In her 91 earthly years, Nemata Blyden ‘s mother, Amelia Elizabeth Kendrick Blyden, a descendent of enslaved Americans, has been a Negro, Colored, Afro-American, Black, and African-American. American society has labeled her as such all while being married to Sierra Leonean, Edward Wilmot Blyden III.
She gave birth to Nemata in the United States, but Nemata grew up in her father’s West African homeland. Nemata returned to the United States when she was 18-years-old to attend college.
Nemata, author of “African Americans and Africa: A New History,” told the gathering at the Alexandria Black History Museum that she saw the divisions between African-American and Continental African students at her university, but she also saw the similarities and differences. However, it was the stereotypes, she says, “that was a little bit of a shock.”
The relationship between Blacks raised in the US and those raised in Africa has historically had its “ebbs and flows,” she says, often depending upon what is happening socially and politically in the United States. The relationship has had less to do with Africa,” she affirmed.

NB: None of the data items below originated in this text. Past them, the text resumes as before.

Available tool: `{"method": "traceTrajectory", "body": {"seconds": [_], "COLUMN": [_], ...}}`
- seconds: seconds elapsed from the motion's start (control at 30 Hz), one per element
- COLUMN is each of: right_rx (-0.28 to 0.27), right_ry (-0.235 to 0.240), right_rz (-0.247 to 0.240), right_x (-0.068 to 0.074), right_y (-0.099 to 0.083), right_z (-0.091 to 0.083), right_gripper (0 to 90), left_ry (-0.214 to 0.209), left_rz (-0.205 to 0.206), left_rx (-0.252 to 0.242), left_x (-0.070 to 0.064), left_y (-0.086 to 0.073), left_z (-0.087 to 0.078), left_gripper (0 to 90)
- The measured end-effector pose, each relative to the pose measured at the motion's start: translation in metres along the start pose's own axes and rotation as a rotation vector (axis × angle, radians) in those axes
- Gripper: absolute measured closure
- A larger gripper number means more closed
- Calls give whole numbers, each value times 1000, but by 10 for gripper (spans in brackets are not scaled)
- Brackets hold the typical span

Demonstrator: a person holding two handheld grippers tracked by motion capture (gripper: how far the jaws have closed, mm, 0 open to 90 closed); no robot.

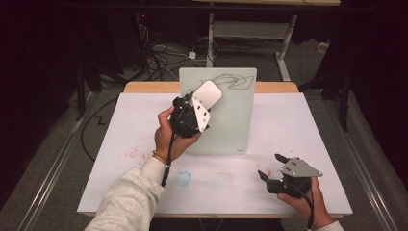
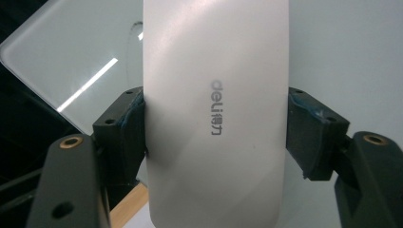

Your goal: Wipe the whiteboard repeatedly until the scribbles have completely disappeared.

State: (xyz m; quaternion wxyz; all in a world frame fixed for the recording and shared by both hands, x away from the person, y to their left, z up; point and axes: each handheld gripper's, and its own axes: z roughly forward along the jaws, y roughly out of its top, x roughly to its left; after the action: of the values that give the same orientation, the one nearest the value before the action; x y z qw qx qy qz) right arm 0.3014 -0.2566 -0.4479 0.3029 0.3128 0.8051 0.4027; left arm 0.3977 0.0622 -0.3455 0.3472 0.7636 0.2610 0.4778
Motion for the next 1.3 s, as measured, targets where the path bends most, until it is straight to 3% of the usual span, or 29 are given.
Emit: {"method": "traceTrajectory", "body": {"seconds": [0.07,0.13,0.27,0.43,0.47,0.6,0.77,1.03,1.13,1.17,1.2,1.3], "right_rx": [-1,-6,-4,-2,-1,1,-3,-2,-3,-2,-2,-1], "right_ry": [-1,-3,-1,3,4,6,5,23,25,21,21,25], "right_rz": [0,2,6,0,2,4,4,0,5,1,4,8], "right_x": [-1,-1,-2,-1,-1,0,-1,2,1,0,0,-1], "right_y": [0,0,0,0,0,0,1,2,1,1,1,0], "right_z": [-1,-1,-1,-1,-1,0,-1,1,1,0,0,0], "right_gripper": [218,217,217,218,219,219,221,222,222,222,222,222], "left_ry": [17,19,22,42,52,48,41,54,70,70,76,40], "left_rz": [-9,-78,-84,-31,-5,3,20,52,98,98,108,144], "left_rx": [-2,-18,-18,-9,-4,-1,1,-7,-9,-9,-9,-2], "left_x": [5,24,29,10,1,-10,-11,-18,-37,-37,-46,-63], "left_y": [3,7,8,2,-1,0,11,41,52,52,52,49], "left_z": [-1,-4,-3,0,1,4,6,15,21,21,24,26], "left_gripper": [291,291,291,291,291,291,291,291,291,291,291,291]}}
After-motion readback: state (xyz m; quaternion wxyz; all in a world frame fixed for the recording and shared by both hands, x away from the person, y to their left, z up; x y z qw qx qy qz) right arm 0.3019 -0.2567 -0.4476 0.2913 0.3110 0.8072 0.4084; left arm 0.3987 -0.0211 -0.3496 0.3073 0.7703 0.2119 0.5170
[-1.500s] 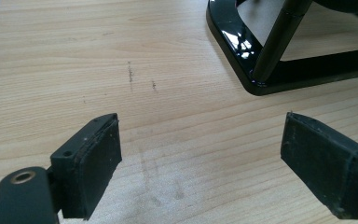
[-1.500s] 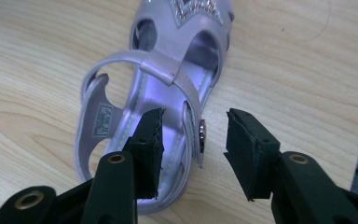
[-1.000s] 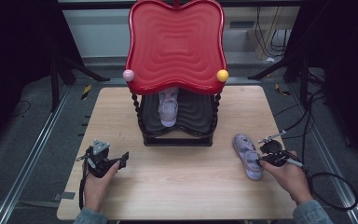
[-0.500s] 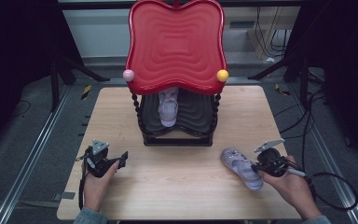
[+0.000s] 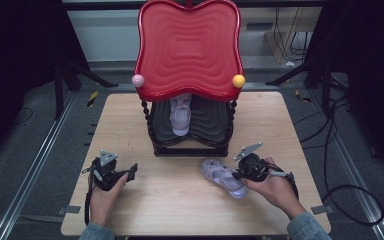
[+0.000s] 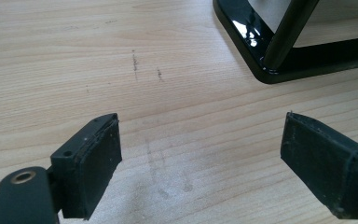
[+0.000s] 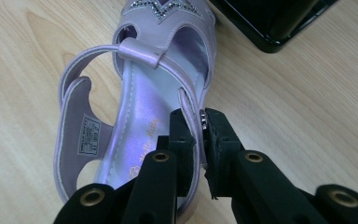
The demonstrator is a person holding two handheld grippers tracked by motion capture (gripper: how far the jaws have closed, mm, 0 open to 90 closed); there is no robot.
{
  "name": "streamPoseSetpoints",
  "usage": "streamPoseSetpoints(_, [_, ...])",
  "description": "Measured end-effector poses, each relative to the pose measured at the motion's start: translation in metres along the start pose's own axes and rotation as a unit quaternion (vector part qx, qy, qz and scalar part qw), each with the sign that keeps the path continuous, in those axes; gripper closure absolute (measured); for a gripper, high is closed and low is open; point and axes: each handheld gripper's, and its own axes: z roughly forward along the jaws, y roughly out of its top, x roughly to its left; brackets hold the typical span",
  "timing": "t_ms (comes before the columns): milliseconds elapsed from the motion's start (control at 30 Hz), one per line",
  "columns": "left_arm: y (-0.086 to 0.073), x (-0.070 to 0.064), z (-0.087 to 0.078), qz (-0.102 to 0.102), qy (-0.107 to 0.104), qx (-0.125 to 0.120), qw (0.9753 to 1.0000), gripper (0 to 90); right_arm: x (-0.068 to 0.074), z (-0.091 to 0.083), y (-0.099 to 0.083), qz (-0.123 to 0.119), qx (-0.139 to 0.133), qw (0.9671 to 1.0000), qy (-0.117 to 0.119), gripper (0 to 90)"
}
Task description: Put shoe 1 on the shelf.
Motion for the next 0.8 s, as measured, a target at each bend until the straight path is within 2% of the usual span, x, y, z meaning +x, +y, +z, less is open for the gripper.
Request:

She recalled how the naming of Black institutions reflected those ebbs and flows, such as the naming of the African Methodist Episcopal Church in 1816 and the National Association of Colored People in 1909, as many Blacks deflected from Africa and tried melting down into the American melting pot.
As in her book, Blyden called on the stories of many Africans, at home, abroad, and in-between, to weave an intriguing ride through this often not discussed story. She spoke of African-American historian George Washington Williams whose “The History of the Negro Race in America 1619–1880” is considered to be the first overall history of African Americans.